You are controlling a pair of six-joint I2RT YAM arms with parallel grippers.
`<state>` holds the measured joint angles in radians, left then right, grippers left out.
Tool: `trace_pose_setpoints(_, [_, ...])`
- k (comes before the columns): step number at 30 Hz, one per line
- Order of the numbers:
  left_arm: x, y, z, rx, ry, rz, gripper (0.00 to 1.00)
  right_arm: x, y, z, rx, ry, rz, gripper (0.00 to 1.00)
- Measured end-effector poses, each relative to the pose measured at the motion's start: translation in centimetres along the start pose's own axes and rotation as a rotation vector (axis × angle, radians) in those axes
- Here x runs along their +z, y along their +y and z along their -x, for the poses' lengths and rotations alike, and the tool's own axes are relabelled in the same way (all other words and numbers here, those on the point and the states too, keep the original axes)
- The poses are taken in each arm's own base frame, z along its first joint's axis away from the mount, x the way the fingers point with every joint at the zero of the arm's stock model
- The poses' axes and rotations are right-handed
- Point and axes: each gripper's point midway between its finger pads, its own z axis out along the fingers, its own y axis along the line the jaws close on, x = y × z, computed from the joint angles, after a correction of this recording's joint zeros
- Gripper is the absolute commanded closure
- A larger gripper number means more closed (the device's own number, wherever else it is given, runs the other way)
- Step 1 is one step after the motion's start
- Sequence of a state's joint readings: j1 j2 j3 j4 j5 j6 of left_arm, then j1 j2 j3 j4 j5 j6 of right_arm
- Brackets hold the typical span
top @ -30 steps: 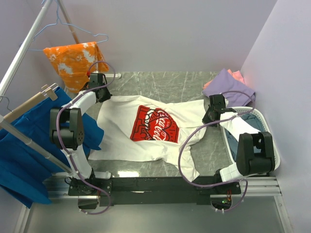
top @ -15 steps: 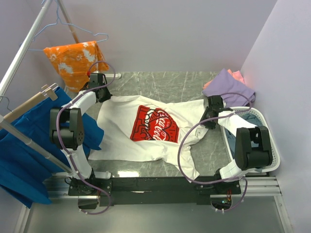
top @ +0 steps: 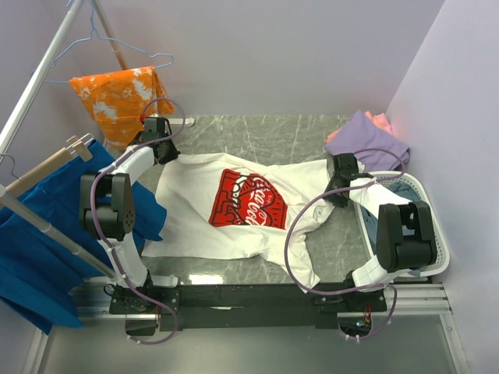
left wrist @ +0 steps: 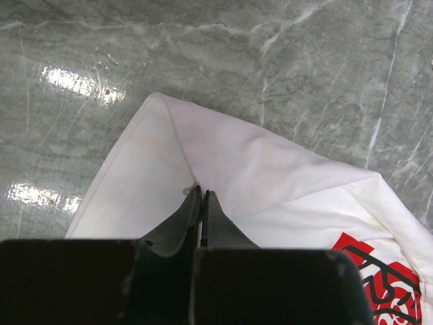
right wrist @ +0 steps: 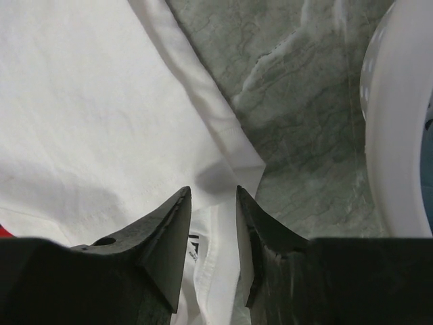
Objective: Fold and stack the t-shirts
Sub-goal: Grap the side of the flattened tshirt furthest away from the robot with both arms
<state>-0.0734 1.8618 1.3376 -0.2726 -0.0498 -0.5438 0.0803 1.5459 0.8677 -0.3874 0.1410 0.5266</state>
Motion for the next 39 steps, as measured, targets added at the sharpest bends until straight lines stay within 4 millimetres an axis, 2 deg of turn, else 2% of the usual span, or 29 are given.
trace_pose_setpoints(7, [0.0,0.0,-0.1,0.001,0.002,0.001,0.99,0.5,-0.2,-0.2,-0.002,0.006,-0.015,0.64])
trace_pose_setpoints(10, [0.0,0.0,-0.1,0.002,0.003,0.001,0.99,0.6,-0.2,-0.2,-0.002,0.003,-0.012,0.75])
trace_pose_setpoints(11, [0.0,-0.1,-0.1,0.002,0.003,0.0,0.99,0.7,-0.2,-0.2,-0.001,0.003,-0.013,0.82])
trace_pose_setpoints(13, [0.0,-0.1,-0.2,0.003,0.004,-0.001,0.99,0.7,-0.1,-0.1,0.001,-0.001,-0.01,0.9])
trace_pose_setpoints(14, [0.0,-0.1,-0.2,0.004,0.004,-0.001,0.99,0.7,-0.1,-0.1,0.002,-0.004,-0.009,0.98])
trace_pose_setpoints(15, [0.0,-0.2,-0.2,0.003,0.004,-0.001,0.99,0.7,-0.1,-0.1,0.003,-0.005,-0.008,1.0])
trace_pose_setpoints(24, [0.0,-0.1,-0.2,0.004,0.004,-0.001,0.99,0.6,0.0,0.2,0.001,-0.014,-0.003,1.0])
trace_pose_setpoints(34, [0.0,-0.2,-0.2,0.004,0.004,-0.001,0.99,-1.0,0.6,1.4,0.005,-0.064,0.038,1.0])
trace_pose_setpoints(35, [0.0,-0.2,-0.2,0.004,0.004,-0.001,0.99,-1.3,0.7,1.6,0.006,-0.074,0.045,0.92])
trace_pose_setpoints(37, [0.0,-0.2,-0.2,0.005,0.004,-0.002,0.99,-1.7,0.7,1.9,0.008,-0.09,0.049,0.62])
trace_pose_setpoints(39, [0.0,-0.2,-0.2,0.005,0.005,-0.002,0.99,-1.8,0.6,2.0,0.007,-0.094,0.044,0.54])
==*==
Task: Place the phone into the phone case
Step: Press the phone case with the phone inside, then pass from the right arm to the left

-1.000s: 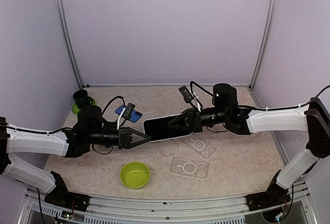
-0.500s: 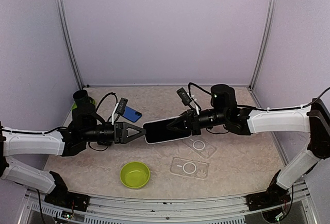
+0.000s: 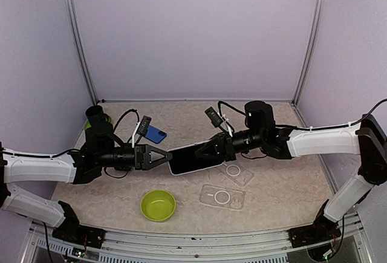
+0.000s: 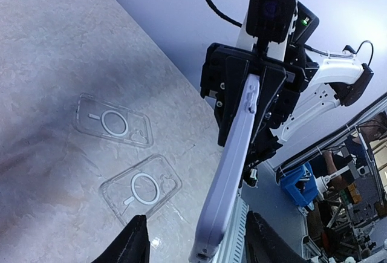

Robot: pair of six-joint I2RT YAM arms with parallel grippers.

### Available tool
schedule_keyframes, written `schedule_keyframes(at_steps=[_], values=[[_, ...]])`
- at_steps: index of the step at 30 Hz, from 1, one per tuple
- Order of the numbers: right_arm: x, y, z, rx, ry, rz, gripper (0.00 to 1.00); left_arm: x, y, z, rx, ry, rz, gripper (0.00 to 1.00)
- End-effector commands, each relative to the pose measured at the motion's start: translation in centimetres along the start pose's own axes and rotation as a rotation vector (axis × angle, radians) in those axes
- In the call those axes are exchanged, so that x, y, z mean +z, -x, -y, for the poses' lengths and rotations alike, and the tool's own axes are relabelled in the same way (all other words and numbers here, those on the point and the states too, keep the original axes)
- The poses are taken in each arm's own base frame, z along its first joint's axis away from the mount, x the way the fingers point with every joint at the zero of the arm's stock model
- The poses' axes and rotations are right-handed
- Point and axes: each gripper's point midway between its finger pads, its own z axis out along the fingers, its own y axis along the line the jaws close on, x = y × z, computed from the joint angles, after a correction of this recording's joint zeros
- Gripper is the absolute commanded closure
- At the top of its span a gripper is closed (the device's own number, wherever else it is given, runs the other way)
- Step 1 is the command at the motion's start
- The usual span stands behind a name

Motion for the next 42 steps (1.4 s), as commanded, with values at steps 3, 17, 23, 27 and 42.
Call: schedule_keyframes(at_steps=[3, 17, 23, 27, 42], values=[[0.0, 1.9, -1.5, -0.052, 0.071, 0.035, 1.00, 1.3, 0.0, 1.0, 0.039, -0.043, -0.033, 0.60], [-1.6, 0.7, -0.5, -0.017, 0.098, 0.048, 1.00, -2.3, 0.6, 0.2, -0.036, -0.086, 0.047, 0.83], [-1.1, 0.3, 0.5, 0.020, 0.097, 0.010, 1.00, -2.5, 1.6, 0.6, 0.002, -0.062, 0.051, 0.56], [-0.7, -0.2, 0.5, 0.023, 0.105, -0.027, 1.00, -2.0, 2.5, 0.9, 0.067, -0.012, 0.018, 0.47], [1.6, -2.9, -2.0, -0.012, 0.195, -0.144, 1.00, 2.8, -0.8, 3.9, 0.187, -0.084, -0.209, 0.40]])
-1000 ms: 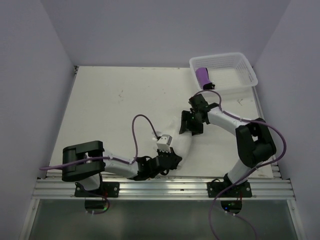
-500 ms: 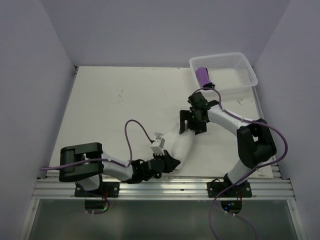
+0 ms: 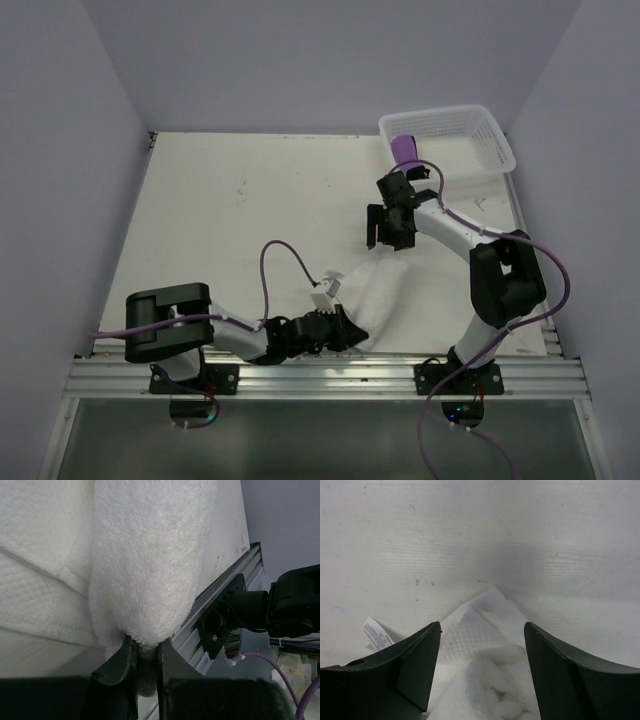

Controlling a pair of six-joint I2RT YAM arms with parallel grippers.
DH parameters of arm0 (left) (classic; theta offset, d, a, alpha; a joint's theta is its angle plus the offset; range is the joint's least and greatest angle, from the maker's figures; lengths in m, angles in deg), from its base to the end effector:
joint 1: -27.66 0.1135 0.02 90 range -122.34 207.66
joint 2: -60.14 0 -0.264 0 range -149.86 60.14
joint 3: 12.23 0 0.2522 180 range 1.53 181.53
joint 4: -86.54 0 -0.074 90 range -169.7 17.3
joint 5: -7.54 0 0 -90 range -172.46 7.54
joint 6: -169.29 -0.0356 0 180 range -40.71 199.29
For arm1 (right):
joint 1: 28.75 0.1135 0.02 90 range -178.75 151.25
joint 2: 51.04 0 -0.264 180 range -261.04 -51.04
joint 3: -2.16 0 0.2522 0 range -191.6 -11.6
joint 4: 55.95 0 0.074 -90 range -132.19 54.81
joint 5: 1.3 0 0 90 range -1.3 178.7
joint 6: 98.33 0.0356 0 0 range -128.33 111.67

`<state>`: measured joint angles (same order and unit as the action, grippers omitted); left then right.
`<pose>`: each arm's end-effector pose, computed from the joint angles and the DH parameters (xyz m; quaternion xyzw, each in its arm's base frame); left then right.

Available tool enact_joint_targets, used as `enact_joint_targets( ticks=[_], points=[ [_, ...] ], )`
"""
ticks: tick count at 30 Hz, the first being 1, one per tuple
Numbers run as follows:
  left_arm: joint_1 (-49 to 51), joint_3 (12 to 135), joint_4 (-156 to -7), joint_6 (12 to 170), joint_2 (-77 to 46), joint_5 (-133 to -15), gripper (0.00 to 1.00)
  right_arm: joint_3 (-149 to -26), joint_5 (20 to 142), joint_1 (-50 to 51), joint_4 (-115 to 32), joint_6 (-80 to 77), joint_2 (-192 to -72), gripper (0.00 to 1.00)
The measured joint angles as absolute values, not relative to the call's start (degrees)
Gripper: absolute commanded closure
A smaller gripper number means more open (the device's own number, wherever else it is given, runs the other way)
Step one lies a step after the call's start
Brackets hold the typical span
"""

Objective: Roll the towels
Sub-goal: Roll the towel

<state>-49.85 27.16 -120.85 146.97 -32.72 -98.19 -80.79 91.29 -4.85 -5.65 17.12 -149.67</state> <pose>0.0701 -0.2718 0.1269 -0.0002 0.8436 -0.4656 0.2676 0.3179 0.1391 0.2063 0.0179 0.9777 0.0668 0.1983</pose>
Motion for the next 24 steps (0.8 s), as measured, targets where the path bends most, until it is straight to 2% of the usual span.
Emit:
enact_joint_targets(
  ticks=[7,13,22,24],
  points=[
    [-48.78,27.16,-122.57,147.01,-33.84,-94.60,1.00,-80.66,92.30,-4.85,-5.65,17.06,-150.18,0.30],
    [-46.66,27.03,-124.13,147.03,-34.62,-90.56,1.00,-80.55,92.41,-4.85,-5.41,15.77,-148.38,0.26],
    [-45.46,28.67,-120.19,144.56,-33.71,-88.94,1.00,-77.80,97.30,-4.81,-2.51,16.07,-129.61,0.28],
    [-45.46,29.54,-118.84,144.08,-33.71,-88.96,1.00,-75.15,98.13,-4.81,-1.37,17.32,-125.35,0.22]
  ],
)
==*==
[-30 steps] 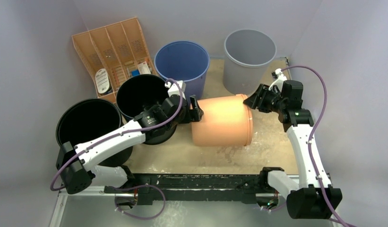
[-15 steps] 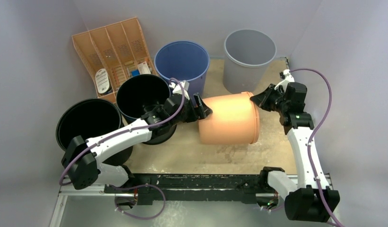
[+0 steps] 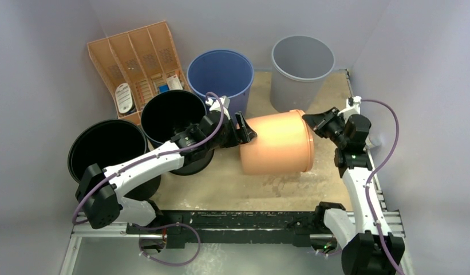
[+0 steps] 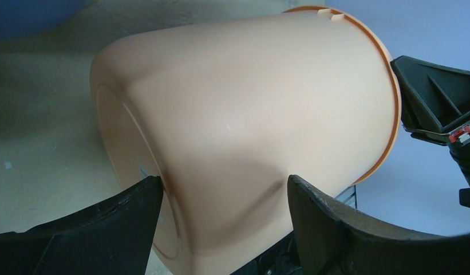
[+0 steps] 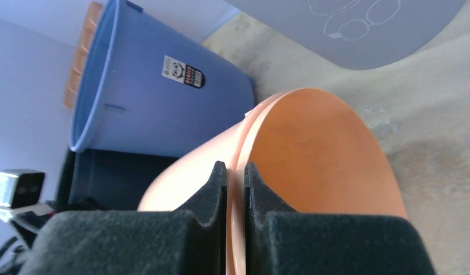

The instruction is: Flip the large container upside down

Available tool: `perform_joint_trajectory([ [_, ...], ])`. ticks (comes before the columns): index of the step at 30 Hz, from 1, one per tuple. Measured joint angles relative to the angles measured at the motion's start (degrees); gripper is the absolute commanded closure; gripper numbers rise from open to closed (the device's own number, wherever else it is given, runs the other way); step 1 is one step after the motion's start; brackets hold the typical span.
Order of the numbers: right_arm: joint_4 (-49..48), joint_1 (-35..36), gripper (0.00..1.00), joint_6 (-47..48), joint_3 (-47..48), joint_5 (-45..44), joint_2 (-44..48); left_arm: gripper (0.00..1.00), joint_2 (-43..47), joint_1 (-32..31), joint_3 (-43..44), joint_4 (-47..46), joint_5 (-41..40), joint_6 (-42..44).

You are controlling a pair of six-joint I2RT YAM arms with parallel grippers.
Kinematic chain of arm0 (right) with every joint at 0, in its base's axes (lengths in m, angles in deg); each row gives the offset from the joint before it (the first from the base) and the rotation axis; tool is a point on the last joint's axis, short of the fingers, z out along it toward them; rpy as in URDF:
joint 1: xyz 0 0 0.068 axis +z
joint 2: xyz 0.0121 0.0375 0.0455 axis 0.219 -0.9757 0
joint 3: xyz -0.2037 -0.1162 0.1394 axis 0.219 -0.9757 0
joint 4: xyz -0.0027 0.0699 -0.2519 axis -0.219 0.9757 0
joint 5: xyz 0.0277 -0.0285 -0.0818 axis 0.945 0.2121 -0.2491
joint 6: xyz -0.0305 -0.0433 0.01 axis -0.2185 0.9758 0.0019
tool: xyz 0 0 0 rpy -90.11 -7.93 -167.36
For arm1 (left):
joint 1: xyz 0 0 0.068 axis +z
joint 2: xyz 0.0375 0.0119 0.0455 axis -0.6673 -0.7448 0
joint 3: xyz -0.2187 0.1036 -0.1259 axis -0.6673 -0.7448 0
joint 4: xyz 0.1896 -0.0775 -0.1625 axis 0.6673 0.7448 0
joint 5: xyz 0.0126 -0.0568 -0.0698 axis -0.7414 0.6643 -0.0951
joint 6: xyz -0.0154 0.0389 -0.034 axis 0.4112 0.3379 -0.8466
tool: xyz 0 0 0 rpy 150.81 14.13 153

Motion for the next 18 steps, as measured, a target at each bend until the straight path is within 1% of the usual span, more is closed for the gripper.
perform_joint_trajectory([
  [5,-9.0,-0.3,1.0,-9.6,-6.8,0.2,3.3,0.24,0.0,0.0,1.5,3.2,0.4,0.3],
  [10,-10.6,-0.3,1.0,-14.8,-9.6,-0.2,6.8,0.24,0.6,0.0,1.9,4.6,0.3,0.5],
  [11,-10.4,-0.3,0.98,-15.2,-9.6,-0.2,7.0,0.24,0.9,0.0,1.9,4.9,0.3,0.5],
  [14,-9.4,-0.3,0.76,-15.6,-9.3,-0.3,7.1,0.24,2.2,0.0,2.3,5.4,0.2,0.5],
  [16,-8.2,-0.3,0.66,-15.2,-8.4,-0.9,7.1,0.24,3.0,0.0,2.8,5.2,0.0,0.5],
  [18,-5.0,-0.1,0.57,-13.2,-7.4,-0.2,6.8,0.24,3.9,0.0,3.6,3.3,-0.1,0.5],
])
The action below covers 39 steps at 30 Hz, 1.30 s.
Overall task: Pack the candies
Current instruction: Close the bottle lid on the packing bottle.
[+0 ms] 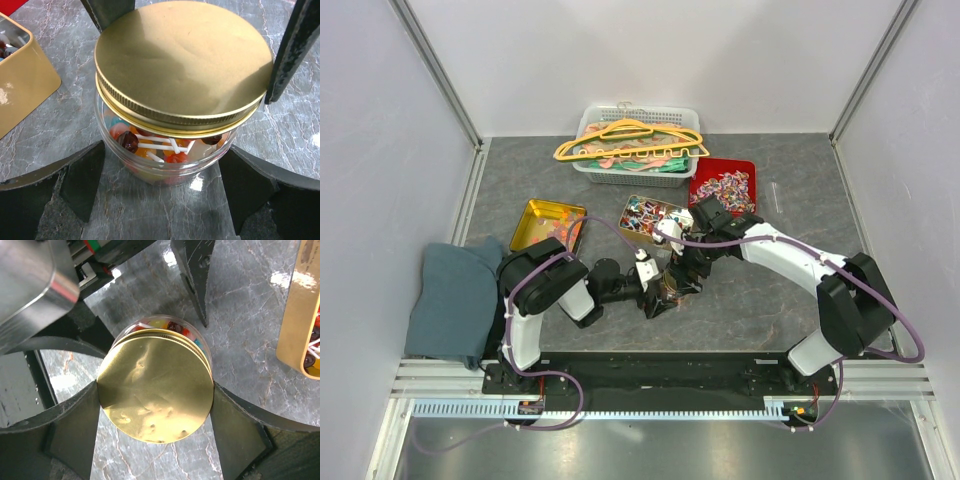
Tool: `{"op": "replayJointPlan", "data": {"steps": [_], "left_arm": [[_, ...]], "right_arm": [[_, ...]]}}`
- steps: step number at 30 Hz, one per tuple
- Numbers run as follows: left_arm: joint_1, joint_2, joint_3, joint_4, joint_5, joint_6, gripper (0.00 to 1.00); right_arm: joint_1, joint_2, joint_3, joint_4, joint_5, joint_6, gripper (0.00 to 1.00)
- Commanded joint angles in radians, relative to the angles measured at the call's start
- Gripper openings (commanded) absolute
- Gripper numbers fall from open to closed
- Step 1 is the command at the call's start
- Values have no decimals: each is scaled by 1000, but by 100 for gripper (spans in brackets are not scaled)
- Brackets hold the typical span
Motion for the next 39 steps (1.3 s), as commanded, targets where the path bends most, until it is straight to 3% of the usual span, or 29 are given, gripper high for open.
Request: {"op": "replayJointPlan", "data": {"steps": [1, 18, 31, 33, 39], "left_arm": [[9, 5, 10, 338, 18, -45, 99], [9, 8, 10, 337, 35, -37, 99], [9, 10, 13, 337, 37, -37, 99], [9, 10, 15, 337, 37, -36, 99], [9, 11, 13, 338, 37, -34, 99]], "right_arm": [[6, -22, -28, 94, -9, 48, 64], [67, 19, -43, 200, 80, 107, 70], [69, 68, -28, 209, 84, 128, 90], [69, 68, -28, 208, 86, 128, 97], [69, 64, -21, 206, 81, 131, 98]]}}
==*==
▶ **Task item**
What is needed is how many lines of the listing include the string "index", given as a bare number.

▶ **Exercise output**
2